É com grande dor e pesar que a diáspora palestino-brasileira recebe a notícia de falecimento de WALDIR PIRES, ex-governador da Bahia, ex-senador e ex-deputado federal, ex-ministro de Estado e um grande amigo do povo palestino. Falecido aos 91 anos, Waldir Pires é homem público destacado na vida política brasileira desde princípios dos 1960. Entre 1963/64 foi consultor geral da República no governo de João Goulart. Com a redemocratização, foi ministro da Previdência (1985/86) no governo José Sarney. Sua desincompatibilização visou permitir que disputasse o governo da Bahia, sendo eleito em 1986. Foi também deputado federal por dois mandatos (1990/94 e 1999/2003) e ministro da Defesa de 2006 a 2007.

Dentre as manifestações de Waldir Pires em favor da Palestino e de seu povo está a busca do empenho do Brasil para que a ONU levasse adiante as investigações dos crimes de lesa humanidade cometidos pelas forças de ocupação israelenses contra a população palestina do campo de refugiados de Jenin, ao norte da chamada Cisjordânia. Isso se deu em 2002, logo após o Massacre de Jenin, como ficou conhecida a matança de refugiados palestinos do campo de refugiados de Jenin.

Tratou-se de indicação da Comissão de Relações Exteriores e de Defesa Nacional da Câmara dos Deputados, que pedia ao então presidente Fernando Henrique Cardoso que “envide esforços junto às Nações Unidas para que a investigação que vinha sendo conduzida sobre os episódios ocorridos em Jenin seja retomada”, assinada por Waldir Pires em conjunto com o também deputado federal Milton Temer.

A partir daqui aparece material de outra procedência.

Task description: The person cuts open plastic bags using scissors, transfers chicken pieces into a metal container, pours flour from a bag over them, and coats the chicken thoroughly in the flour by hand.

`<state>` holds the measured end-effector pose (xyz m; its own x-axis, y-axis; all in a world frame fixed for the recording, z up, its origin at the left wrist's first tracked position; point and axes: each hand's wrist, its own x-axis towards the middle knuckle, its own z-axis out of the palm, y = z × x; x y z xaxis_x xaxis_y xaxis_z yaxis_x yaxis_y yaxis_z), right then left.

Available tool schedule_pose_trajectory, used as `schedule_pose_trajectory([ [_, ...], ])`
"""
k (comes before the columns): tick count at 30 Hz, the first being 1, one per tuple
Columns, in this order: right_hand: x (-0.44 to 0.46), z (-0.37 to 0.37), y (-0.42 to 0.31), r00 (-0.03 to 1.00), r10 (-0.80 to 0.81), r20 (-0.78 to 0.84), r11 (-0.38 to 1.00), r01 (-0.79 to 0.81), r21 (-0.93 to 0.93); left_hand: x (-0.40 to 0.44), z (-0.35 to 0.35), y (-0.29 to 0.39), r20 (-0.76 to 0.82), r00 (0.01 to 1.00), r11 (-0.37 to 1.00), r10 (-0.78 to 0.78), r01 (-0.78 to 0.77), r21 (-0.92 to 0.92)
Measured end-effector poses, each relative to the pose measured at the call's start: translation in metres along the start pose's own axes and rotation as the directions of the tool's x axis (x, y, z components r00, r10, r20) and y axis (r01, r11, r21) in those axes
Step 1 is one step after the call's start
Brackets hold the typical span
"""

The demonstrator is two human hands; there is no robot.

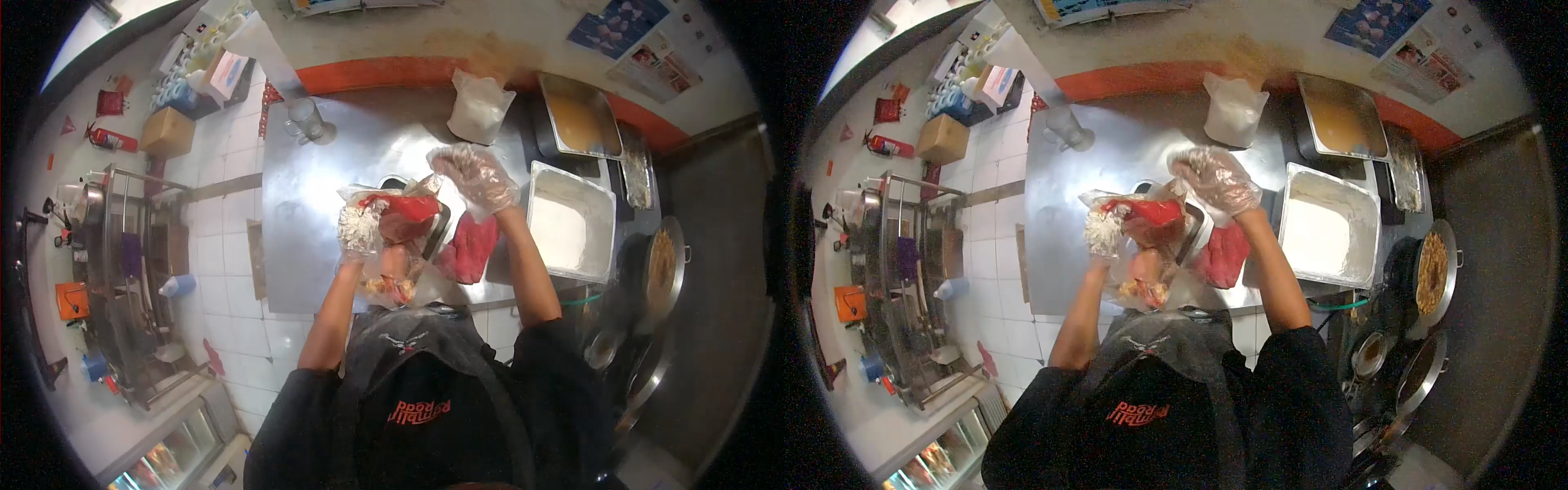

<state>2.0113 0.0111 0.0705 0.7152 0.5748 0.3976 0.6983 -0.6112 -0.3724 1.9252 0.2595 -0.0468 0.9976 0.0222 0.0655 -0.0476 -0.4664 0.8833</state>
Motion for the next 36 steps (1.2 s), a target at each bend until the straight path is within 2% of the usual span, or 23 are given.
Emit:
schedule_pose_trajectory([
  [2, -0.021, 0.008, 0.005, 0.955, 0.116, 0.275, 0.940, -0.195, 0.282, 0.004, -0.003, 0.011, 0.022, 0.986, 0.941, -0.163, 0.162, -0.298],
  [3, -0.015, -0.004, -0.020, 0.948, 0.085, 0.305, 0.848, -0.230, 0.477, 0.004, -0.001, 0.011, 0.032, 0.987, 0.942, -0.157, 0.159, -0.295],
  [5, -0.032, 0.015, -0.017, 0.981, 0.033, 0.191, 0.976, -0.072, 0.203, 0.002, 0.003, 0.010, 0.049, 0.992, 0.942, -0.117, 0.126, -0.312],
  [6, -0.036, 0.025, -0.011, 0.981, 0.034, 0.190, 0.976, -0.073, 0.203, 0.000, 0.004, 0.007, 0.053, 0.994, 0.941, -0.098, 0.110, -0.321],
  [8, -0.042, 0.042, -0.004, 0.923, 0.062, 0.380, 0.998, -0.065, -0.006, -0.011, 0.013, -0.010, -0.013, 1.000, 0.953, -0.028, 0.023, -0.303],
  [10, -0.026, 0.015, -0.034, 0.890, 0.140, 0.435, 0.989, -0.148, -0.016, -0.027, 0.019, -0.025, 0.045, 0.964, 0.590, -0.261, 0.196, -0.783],
  [11, -0.019, 0.005, -0.044, 0.849, 0.213, 0.485, 0.974, -0.225, -0.034, -0.031, 0.014, -0.020, 0.043, 0.963, 0.584, -0.266, 0.196, -0.787],
  [12, -0.029, 0.027, -0.037, 0.845, 0.210, 0.491, 0.975, -0.222, -0.034, -0.035, 0.002, -0.007, -0.027, 0.986, 0.913, -0.164, 0.141, -0.384],
  [13, -0.046, 0.066, -0.021, 0.915, 0.124, 0.384, 0.941, -0.232, 0.248, -0.039, -0.009, 0.006, -0.035, 0.999, 0.991, -0.040, 0.044, 0.125],
  [15, -0.047, 0.084, -0.023, 0.965, 0.068, 0.253, 0.837, -0.193, 0.511, -0.046, -0.017, 0.021, -0.043, 0.997, 0.981, 0.057, -0.048, 0.186],
  [16, -0.035, 0.074, -0.038, 0.970, -0.077, 0.230, 0.925, -0.017, 0.379, -0.048, -0.018, 0.026, -0.038, 0.998, 0.997, 0.048, -0.050, -0.052],
  [17, -0.029, 0.069, -0.047, 0.948, -0.222, 0.227, 0.958, 0.169, 0.233, -0.051, -0.017, 0.023, -0.035, 0.998, 0.984, 0.044, -0.050, -0.171],
  [19, -0.034, 0.079, -0.045, 0.939, -0.109, 0.326, 0.923, -0.026, 0.383, -0.055, -0.011, 0.010, -0.038, 0.997, 0.953, 0.065, -0.074, -0.294],
  [21, -0.027, 0.076, -0.055, 0.829, 0.153, 0.537, 0.984, -0.079, -0.159, -0.055, -0.008, 0.006, -0.043, 0.995, 0.948, 0.090, -0.099, -0.302],
  [22, -0.018, 0.063, -0.061, 0.829, 0.154, 0.537, 0.984, -0.079, -0.159, -0.054, -0.005, 0.008, -0.091, 0.993, 0.952, 0.077, -0.100, -0.290],
  [24, 0.004, 0.024, -0.081, 0.572, 0.320, 0.756, 0.938, -0.303, -0.168, -0.050, 0.000, 0.015, -0.151, 0.987, 0.956, 0.062, -0.102, -0.275],
  [25, 0.001, 0.029, -0.082, 0.569, 0.339, 0.750, 0.931, -0.319, -0.178, -0.051, 0.001, 0.015, -0.155, 0.986, 0.958, 0.058, -0.099, -0.269],
  [28, -0.016, 0.042, -0.073, 0.744, 0.245, 0.622, 0.969, -0.198, -0.144, -0.051, 0.011, 0.012, -0.084, 0.995, 0.971, 0.047, -0.065, -0.229],
  [31, -0.040, 0.058, -0.060, 0.830, 0.259, 0.494, 0.965, -0.235, -0.112, -0.048, 0.017, 0.013, -0.014, 0.999, 0.970, 0.029, -0.032, -0.240],
  [33, -0.054, 0.054, -0.055, 0.847, 0.295, 0.442, 0.939, -0.342, 0.031, -0.042, 0.015, 0.032, 0.025, 1.000, 0.943, 0.017, -0.008, -0.332],
  [34, -0.061, 0.045, -0.056, 0.931, 0.184, 0.314, 0.934, -0.266, 0.240, -0.038, 0.012, 0.047, 0.046, 0.999, 0.919, 0.016, 0.003, -0.395],
  [35, -0.063, 0.038, -0.056, 0.931, 0.176, 0.319, 0.932, -0.262, 0.251, -0.037, 0.007, 0.063, 0.086, 0.996, 0.861, 0.006, 0.038, -0.506],
  [36, -0.062, 0.031, -0.056, 0.975, 0.101, 0.197, 0.870, -0.182, 0.458, -0.036, 0.004, 0.073, 0.068, 0.997, 0.842, 0.020, 0.020, -0.540],
])
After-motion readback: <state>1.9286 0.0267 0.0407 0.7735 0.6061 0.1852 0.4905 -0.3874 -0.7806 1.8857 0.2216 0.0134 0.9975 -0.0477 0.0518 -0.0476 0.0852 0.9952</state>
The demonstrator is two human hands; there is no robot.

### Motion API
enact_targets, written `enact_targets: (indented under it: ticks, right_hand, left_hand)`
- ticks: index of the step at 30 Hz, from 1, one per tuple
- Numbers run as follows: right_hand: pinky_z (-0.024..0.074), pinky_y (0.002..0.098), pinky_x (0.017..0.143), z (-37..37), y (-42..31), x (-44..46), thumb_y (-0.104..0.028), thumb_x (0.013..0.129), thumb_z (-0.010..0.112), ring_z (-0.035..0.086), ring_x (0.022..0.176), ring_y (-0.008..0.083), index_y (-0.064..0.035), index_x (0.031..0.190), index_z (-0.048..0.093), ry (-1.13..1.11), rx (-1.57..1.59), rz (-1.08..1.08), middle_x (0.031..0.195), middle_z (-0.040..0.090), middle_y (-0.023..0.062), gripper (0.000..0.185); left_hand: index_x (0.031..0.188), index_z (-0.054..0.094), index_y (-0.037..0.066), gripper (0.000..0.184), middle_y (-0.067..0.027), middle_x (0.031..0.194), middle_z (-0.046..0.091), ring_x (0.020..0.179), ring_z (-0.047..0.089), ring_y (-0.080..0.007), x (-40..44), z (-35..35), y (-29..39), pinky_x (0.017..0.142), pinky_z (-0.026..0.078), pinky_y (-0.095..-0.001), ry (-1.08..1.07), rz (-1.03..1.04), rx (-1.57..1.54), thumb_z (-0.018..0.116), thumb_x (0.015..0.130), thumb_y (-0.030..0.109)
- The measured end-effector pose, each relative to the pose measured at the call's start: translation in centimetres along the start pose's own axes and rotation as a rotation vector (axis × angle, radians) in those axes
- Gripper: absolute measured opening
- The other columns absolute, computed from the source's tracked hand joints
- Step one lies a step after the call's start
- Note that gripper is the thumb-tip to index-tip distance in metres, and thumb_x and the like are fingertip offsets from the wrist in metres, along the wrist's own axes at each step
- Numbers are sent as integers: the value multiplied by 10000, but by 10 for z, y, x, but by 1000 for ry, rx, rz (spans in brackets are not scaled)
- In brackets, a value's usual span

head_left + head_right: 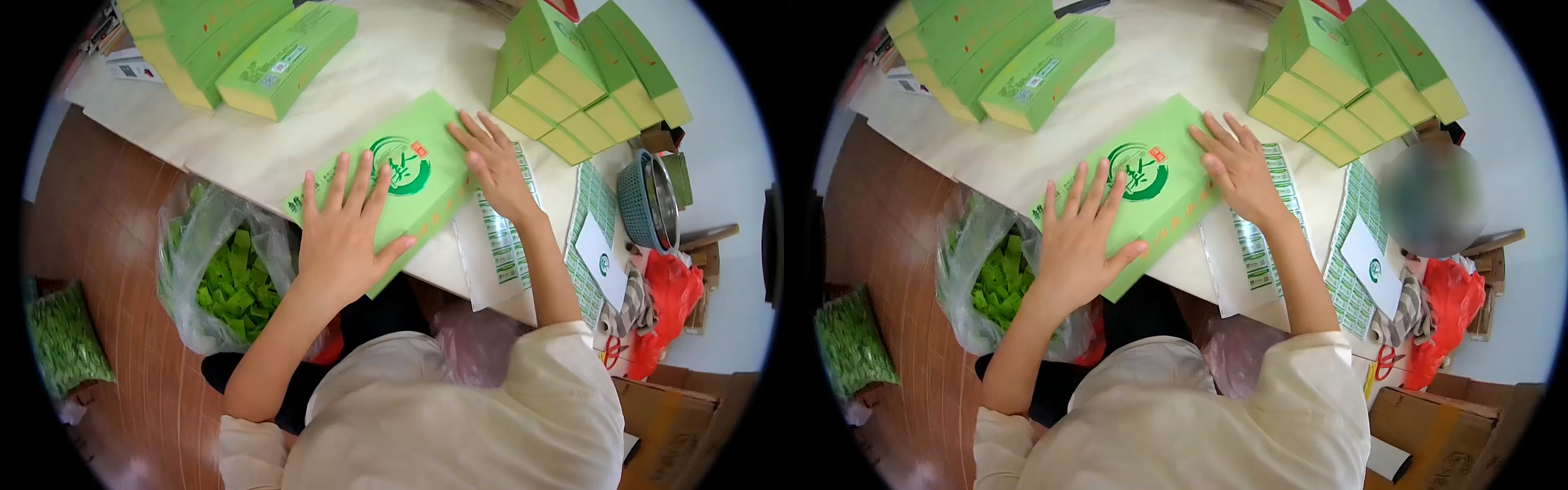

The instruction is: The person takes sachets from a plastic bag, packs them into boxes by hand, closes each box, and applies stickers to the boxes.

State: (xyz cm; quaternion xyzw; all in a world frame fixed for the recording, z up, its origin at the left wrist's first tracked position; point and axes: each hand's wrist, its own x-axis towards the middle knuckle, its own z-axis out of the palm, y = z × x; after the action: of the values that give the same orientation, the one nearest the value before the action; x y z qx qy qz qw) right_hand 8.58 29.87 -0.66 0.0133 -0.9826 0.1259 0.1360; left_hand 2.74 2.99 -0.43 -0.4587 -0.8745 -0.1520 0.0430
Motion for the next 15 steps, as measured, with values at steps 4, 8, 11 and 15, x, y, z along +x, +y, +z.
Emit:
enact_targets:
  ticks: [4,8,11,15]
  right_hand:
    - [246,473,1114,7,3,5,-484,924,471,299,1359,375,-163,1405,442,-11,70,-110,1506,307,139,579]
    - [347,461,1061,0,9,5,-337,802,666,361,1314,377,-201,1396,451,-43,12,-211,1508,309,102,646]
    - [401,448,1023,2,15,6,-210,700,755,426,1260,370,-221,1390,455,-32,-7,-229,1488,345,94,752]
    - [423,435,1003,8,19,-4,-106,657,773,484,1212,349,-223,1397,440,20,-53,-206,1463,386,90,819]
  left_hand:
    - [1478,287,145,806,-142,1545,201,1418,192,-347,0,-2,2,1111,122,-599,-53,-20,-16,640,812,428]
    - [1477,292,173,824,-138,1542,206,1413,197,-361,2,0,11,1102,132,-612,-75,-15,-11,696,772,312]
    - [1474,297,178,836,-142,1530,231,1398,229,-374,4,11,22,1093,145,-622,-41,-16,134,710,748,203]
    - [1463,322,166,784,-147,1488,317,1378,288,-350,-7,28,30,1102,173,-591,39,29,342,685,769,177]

Os deputados defenderam, ainda, que o Brasil, na condição de “defensor histórico do direito humanitário internacional, não pode omitir-se nesta grave hora.”. E mais: acusaram o governo israelense de suspeito de cometer crimes contra o povo palestino. Diz a indicação, em certa altura, textualmente: “os fatos ocorridos em Jenin parecem ter ido além de excessos eventuais e da truculência usual com que o governo Sharon trata a população palestina. Na realidade, todos os indícios até agora disponíveis tendem a confirmar que houve ação proposital de extermínio de parcela da população do campo de refugiados daquela cidade. O Campo de Refugiados de Jenin, um dos maiores na Palestina ocupada, foi cercado e invadido, em abril de 2002. Durante mais de quatro semanas pessoas foram retiradas de suas casas e executadas, outras assassinadas pela demolição de suas casas enquanto eram nelas retidas, algumas vezes as famílias inteiras, com crianças, velhos e doentes.”.

Waldir Pires e Milton temer fizeram incluir, na indicação, que “de nosso ponto de vista, é essencial que ela seja retomada, de maneira a esclarecer em definitivo os fatos ocorridos em Jenin, bem como em outras localidades da Cisjordânia.”.

O Massacre de Jenin

O Massacre de Jenin, como ficou conhecido e designado pelas organizações humanitárias internacionais e pela imprensa mundial, levou à morte de até 800 pessoas, outras centenas de feridas e mutiladas, além da total devastação do campo de refugiados.

Nas palavras do coordenador especial da ONU para os territórios palestinos ocupados, Terke Roed-Larsen, os horrores em Jenin decorrentes das ações criminosas de Israel eram “além da imaginação”.

Não bastasse, as forças de ocupação de Israel, quando era primeiro-ministro Ariel Sharon, procurado por crimes de guerra contra os refugiados palestinos no Líbano (mais de 3 mil civis desarmados, a maioria mulheres e crianças, além de idosos, foram massacrados nos campos de refugiados de Sabra e Chatila, levando ao horror a opinião púbica mundial), 20 anos antes, que lhe impuseram a alcunha de “Carniceiro de Beirute”, impediram por duas semanas que a Cruz Vermelha e a ONU, para não falar da imprensa e organizações humanitárias diversas, ingressassem em Jenin. De acordo com testemunhas independentes, eram vistos dezenas de cadáveres abandonados nas ruas, para alguns perto de 150.

Israel impediu, também, o ingresso de alimentos e água portável ao campo de refugiados, ao mesmo tempo em que seus helicópteros de guerra sobrevoavam a região dia e noite e a atacavam indiscriminadamente, destruindo suas infraestruturas sanitárias e de abastecimento. O intuito era claro: matar pela inanição e pela falta de medicamentos e outros insumos que permitissem aos centenas de feridos e mutilados que sobrevisvessem.

Ao final, a comissão da ONU optou por repetir o desequilíbrio quanto a tudo que diga respeito à Palestina e aos crimes de Israel, concluindo por ter havido um “confronto”, minimizando o número de vítimas, e com isso, na prática, equiparando ocupado e ocupante, população civil refugiada e forças bélicas ocupantes.